Conversion under hydrogen of dichlorodifluoromethane and chlorodifluoromethane over nickel catalysts

Abstract

We have studied the conversion of CFC-12 and HCFC-22 with hydrogen between 523 and 563 K at atmospheric pressure, over Ni, graphite-supported Ni (NiGr), activated-carbon-supported Ni (NiAC), Ni-potassium oxide (NiKAC), Ni-copper (NiCuAC) and Ni-aluminium oxide (NiAlAC) catalysts reduced at 623 K. Bulk nickel, NiAC, and NiAlAC catalysts suffered an increase in activity during the first 15 h on stream, while NiGr, NiCuAC and NiKAC suffered a decrease in activity during this first period for the hydrodehalogenation reaction of HCFC-22. The bulk nickel catalyst showed the highest activity, measured as TOF, for the conversion of CFC-12 and HCFC-22 with hydrogen.
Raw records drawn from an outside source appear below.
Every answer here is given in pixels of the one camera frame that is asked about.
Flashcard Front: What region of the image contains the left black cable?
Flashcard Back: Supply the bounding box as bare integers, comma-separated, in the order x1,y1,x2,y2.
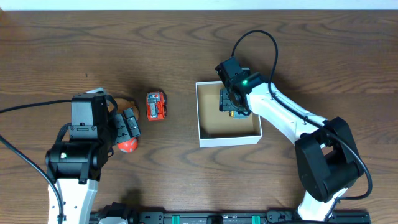
0,98,73,224

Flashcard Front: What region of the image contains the black cable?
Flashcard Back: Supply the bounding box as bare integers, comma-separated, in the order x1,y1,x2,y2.
0,98,73,224
231,29,373,200

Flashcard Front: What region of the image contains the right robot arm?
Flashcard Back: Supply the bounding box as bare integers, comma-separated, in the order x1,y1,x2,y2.
216,68,369,222

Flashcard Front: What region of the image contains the right black cable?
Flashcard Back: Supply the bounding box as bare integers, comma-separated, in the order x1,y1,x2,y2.
231,29,373,200

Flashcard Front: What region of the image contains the brown plush toy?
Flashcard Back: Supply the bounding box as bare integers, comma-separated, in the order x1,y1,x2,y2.
115,98,139,120

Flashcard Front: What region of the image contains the yellow grey toy car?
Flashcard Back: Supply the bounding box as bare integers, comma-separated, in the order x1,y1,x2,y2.
229,111,248,119

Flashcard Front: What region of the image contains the black mounting rail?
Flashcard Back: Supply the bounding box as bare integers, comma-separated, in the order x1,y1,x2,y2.
90,202,371,224

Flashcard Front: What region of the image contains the red toy fire truck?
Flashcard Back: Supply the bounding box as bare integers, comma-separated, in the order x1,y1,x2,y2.
146,91,167,121

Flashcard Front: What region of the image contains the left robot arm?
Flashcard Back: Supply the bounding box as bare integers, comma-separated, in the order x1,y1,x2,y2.
45,101,139,223

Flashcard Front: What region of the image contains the white cardboard box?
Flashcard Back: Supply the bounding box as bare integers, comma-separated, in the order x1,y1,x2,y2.
195,81,262,147

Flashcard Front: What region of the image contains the orange toy ball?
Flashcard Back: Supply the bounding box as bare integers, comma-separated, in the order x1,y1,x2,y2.
118,137,138,153

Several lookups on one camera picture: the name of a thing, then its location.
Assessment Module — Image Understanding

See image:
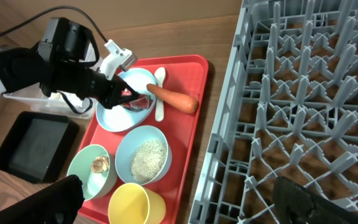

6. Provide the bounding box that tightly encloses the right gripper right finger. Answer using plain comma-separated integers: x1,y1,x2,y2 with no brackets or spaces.
273,176,358,224

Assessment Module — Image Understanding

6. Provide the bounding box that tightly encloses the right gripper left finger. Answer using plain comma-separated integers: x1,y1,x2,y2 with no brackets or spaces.
0,175,85,224

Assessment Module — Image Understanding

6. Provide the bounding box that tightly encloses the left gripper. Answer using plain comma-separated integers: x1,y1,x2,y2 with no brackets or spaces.
47,67,140,110

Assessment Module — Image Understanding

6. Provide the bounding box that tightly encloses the red snack wrapper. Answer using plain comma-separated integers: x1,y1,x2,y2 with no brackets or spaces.
121,94,152,112

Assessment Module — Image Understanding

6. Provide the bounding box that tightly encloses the mint green bowl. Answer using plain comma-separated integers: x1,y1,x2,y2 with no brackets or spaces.
67,144,117,201

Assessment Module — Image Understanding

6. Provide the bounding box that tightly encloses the brown food scrap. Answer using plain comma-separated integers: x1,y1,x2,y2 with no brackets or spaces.
90,156,110,174

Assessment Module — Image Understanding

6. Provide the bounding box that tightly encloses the light blue bowl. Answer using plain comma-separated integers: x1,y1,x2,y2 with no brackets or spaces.
115,125,172,185

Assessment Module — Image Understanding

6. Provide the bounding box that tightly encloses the orange carrot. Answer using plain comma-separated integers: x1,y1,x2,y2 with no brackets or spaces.
146,84,198,114

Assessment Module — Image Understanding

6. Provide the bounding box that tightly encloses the yellow plastic cup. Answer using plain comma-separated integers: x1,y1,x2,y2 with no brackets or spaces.
108,183,167,224

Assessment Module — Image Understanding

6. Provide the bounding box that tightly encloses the white rice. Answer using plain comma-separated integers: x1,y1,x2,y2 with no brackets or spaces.
131,139,167,184

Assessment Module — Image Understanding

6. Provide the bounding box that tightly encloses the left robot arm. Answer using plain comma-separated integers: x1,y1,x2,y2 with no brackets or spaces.
0,17,140,109

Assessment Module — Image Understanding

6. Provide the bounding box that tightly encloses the black waste tray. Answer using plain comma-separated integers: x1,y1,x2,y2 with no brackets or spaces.
0,111,80,184

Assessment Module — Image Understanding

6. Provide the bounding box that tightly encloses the grey dishwasher rack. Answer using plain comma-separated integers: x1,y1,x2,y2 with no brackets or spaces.
189,0,358,223

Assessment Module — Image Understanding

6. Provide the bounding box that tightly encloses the large light blue plate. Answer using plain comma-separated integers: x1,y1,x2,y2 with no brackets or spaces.
95,68,156,132

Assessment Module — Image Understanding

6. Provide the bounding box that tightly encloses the white plastic spoon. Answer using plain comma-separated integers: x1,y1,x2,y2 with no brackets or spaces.
154,67,166,122

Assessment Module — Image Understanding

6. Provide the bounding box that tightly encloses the red serving tray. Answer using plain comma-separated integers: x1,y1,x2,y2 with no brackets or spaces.
79,55,209,224

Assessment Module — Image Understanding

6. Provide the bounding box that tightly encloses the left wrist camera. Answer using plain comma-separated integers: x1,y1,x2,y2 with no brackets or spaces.
100,39,138,80

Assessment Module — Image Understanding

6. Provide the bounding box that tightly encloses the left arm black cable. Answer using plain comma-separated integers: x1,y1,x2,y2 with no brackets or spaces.
0,5,109,46

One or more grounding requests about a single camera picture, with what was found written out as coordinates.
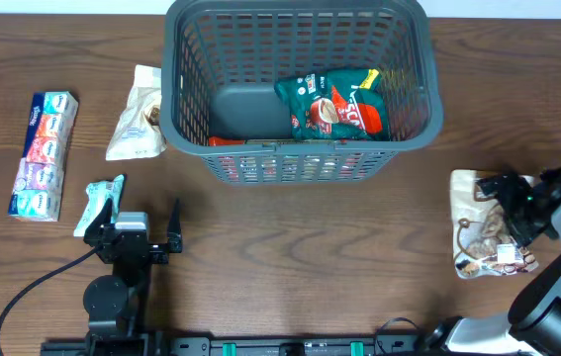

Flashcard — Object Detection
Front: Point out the colourful tissue multipack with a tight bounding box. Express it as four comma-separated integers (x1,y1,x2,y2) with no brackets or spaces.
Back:
8,91,78,222

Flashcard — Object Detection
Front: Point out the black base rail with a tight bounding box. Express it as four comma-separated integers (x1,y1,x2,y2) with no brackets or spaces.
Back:
39,332,450,356

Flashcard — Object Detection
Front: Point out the beige snack pouch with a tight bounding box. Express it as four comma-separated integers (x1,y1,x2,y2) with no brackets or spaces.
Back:
105,64,166,161

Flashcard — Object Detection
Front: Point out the red spaghetti packet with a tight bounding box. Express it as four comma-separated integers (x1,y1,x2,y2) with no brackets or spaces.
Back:
204,136,358,185

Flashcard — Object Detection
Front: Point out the brown dried food pouch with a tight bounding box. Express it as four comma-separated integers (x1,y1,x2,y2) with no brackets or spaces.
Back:
449,169,538,280

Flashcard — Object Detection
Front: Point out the grey plastic basket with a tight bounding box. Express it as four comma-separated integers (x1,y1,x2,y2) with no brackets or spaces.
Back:
160,0,443,185

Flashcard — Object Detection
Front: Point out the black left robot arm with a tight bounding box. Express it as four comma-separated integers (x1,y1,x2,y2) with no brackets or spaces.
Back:
83,199,170,339

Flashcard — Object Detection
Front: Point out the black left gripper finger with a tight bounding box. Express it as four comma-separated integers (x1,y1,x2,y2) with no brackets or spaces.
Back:
166,199,182,253
83,199,113,245

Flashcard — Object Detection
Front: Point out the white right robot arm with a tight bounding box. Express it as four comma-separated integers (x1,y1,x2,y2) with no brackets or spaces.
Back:
169,168,561,356

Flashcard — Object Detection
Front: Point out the mint green small packet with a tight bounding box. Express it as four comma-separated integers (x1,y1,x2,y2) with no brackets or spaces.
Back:
73,174,126,237

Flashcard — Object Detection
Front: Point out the green coffee bag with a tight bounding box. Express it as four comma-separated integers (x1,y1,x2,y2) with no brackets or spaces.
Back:
274,68,390,140

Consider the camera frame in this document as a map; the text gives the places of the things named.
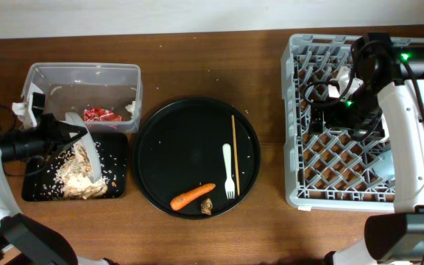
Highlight crumpled white tissue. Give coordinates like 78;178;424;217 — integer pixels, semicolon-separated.
125;101;135;118

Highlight grey plate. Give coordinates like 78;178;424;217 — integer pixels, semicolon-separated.
65;112;102;183

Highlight orange carrot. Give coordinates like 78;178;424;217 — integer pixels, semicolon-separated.
170;183;216;211

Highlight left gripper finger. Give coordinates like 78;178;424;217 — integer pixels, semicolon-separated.
52;140;77;157
59;124;88;137

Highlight grey dishwasher rack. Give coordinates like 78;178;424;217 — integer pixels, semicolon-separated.
281;34;424;212

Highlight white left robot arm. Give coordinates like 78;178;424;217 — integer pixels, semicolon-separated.
0;113;112;265

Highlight clear plastic waste bin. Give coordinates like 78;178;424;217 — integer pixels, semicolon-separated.
21;63;143;133

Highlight round black serving tray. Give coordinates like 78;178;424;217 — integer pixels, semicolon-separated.
132;98;261;220

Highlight wooden chopstick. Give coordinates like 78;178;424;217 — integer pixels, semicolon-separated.
231;115;241;196

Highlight brown food scrap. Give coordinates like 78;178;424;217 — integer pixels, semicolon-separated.
200;198;213;216

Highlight black rectangular tray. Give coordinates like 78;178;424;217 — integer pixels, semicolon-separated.
21;132;128;202

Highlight rice and peanut shells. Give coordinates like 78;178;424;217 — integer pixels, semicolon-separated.
54;142;108;200

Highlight red snack wrapper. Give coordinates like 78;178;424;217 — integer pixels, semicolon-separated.
82;107;122;121

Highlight white plastic fork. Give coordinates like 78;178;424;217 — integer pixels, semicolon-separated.
222;144;235;199

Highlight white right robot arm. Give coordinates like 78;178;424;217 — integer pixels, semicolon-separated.
308;33;424;264

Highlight blue plastic cup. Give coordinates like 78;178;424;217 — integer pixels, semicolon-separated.
373;150;395;181

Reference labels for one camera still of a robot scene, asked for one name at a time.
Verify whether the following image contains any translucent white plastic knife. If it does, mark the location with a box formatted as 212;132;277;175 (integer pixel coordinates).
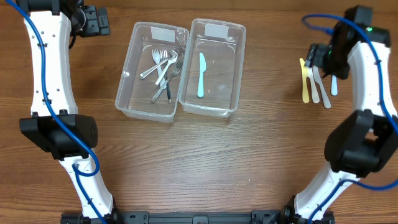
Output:
312;66;331;109

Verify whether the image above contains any yellow plastic knife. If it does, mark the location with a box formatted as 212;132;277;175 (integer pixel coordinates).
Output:
299;58;310;103

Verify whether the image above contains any clear plastic right container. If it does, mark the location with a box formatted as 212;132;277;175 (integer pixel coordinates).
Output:
178;19;246;119

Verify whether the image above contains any cream plastic knife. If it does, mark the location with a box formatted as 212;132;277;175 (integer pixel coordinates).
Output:
308;68;320;103

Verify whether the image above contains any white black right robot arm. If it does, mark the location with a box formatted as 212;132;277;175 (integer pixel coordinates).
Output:
279;5;397;223

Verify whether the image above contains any small white plastic fork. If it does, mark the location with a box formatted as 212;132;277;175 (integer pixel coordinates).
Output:
152;49;162;76

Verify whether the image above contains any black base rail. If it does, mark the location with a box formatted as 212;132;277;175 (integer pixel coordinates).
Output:
60;210;335;224

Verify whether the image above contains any clear plastic container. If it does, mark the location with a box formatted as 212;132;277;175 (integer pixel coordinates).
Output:
178;19;246;119
115;22;189;123

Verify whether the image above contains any clear plastic left container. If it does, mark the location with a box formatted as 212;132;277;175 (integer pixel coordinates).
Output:
115;22;189;123

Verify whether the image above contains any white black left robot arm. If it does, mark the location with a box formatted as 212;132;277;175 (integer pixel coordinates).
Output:
9;0;125;223

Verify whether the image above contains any black handled fork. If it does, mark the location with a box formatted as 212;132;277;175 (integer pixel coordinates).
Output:
165;74;172;104

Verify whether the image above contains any mint green plastic knife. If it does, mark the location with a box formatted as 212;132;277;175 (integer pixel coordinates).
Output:
197;52;206;98

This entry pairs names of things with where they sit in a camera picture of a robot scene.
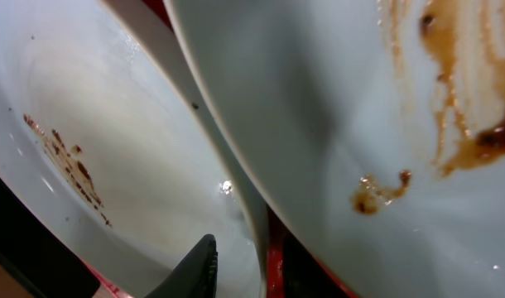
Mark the red plastic tray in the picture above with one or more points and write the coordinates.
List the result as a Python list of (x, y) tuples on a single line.
[(287, 269)]

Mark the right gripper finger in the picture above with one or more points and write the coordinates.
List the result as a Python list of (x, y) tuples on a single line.
[(196, 274)]

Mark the white plate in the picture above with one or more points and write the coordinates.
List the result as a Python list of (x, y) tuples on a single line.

This could be due to the different morphology of the nickel particles for this catalyst. During this first 15 h on stream, metal nickel phase is totally transformed into nickel carbide only for the NiAlAC catalyst. The new Ni3C phase seems to be more active than the nickel phase for the hydroconversion of CFC-12 and HCFC-22.This Ni 3C phase has not been detected by XRD for the other catalysts. However, their formation at the surface level is not excluded. The best hydrodehalogenation reactions are those which first allow the removal of one chlorine atom during one sojourn on the surface of the catalysts, and then allow the removal of two new halogen atoms. More dimerization compounds are also obtained as products, mainly for the hydrodechlorination of CFC-12. These dimerization reactions strongly compete with the hydrodehalogenation reaction with nickel catalysts. We propose a consecutive mechanism for the hydrogenation of CFC-12 and HCFC-22 using nickel catalysts.